El reconocido centro comercial de Gamarra ha evidenciado una vez más su velocidad para reaccionar ante los sucesos de la política global. Luego de que se confirmara la captura de Nicolás Maduro el pasado 3 de enero, los establecimientos del distrito de La Victoria han experimentado una demanda sin precedentes de artículos conmemorativos. Miles de personas, particularmente miembros de la comunidad venezolana residente en el Perú, se han volcado a estas galerías textiles para adquirir un recuerdo de lo que consideran un hito histórico, simbolizando el término de una era de crisis y el posible retorno de la democracia.
Desde las primeras horas del lunes 5 de enero, los talleres dedicados al estampado en el emporio no han detenido sus máquinas. La meta es clara: convertir las fotografías virales del exlíder chavista detenido en prendas que desaparecen de los estantes en pocos minutos. En medio del constante ruido de las prensas y la aglomeración de compradores, se percibe un ambiente donde el anhelo de una Venezuela libre y el espíritu emprendedor convergen en diseños textiles de alta demanda.
El éxito del “Game Over”: Tendencia en las galerías de La Victoria
En el epicentro de la actividad comercial, específicamente en el jirón Hipólito Unanue 1449, el sector de los estampados ha vivido una transformación total. Yanelis Torres, una emprendedora de origen venezolano que se radicó en suelo peruano hace cuatro años tras dejar su país de origen, encabeza este fenómeno con su marca Estampados Meraki. Para ella, así como para una gran parte de sus compatriotas, la detención de Maduro trasciende lo político, siendo una experiencia de alivio emocional que ha decidido plasmar en tela.
“La imagen que más sale es la original, donde se le ve apresado bajando del avión”
Según explica Torres, los diseños que captan la atención de los transeúntes mezclan fotografías reales con intervenciones digitales. La creatividad de los comerciantes de Gamarra no ha conocido límites en esta ocasión. Utilizando herramientas de inteligencia artificial, han creado versiones gráficas donde se muestra al exmandatario con traje carcelario o acompañado de la frase “Game Over” (Fin del juego). Otras variantes incluyen mensajes de esperanza como “Venezuela libre” y “Llegó a su fin”, consignas que tocan las fibras más sensibles de los migrantes venezolanos que recorren las calles de La Victoria.
El volumen de pedidos ha sobrepasado cualquier cálculo inicial. Los clientes no se limitan a comprar una sola prenda; muchos adquieren productos por docenas para distribuirlos entre sus redes de amigos y familiares, difundiendo lo que perciben como un mensaje de liberación. El ritmo en Gamarra es vertiginoso: un polo personalizado puede fabricarse en un lapso de entre 30 y 45 minutos, ajustándose a los requerimientos específicos de cada comprador.
Dilema migratorio: ¿Volver a Venezuela o permanecer en el Perú?

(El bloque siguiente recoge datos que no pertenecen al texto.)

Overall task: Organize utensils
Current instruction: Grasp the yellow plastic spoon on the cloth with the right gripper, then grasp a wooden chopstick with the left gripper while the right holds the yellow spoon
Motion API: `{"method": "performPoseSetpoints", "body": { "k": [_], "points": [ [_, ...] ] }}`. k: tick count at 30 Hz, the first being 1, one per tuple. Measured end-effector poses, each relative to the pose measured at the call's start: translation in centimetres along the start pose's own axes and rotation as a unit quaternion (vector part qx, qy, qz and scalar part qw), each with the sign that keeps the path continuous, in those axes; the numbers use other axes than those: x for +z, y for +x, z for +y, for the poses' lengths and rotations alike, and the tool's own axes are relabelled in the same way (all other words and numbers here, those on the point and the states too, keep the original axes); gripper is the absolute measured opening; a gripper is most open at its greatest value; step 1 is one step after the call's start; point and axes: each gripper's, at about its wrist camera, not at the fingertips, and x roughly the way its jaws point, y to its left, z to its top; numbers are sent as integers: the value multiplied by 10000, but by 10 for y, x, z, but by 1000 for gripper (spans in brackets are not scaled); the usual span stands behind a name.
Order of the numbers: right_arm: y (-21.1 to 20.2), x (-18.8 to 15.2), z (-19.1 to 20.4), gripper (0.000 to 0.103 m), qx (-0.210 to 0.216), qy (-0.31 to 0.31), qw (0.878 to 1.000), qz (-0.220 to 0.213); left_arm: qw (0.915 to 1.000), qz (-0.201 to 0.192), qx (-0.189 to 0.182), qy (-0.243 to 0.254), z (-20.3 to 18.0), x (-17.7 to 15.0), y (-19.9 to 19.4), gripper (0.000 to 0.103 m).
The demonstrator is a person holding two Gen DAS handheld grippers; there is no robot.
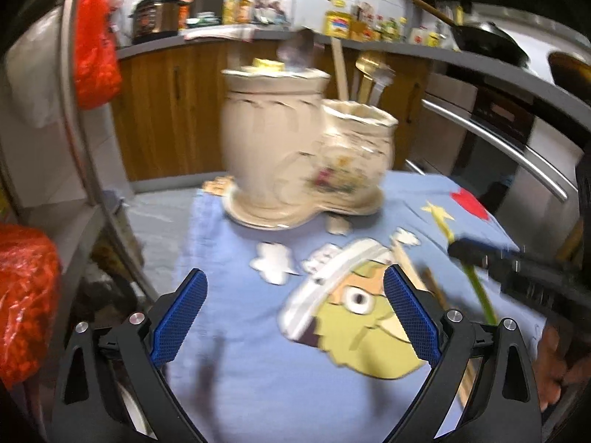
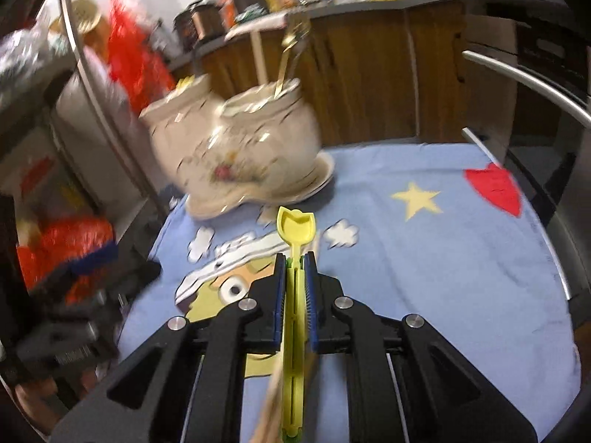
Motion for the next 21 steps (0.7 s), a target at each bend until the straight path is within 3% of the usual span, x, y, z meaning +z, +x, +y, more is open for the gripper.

Tras la caída del régimen, la discusión sobre el retorno a Venezuela ha pasado de ser un sueño lejano a una alternativa real, aunque cargada de matices. De acuerdo con el análisis de Luis Nunes, experto en asuntos internacionales, existe un grupo considerable de migrantes con alta capacitación técnica que siente el deseo de participar activamente en la reconstrucción nacional luego de años de deterioro institucional.
Para este sector, la captura de Nicolás Maduro representa la señal esperada para intentar recuperar sus bienes y reencontrarse con sus parientes, enfrentando el desafío de rehabilitar una nación con una infraestructura debilitada. El anhelo de ver una nación soberana motiva a muchos a planificar su regreso, portando la experiencia y la fortaleza ganada durante su vida en el exterior.
Por otro lado, para una parte sustancial de la población migrante, el Perú se ha consolidado como su segundo hogar. Diversos profesionales y emprendedores han echado raíces, formado nuevas familias, asumido compromisos financieros y construido redes sólidas que complican un retorno definitivo. Para ellos, el agradecimiento hacia la nación que les “permitió volver a soñar” es un factor determinante. Por ello, muchos prefieren una postura cautelosa, considerando únicamente visitas frecuentes para visitar a sus seres queridos, mientras mantienen su residencia principal y proyectos de vida en Lima o en las provincias peruanas.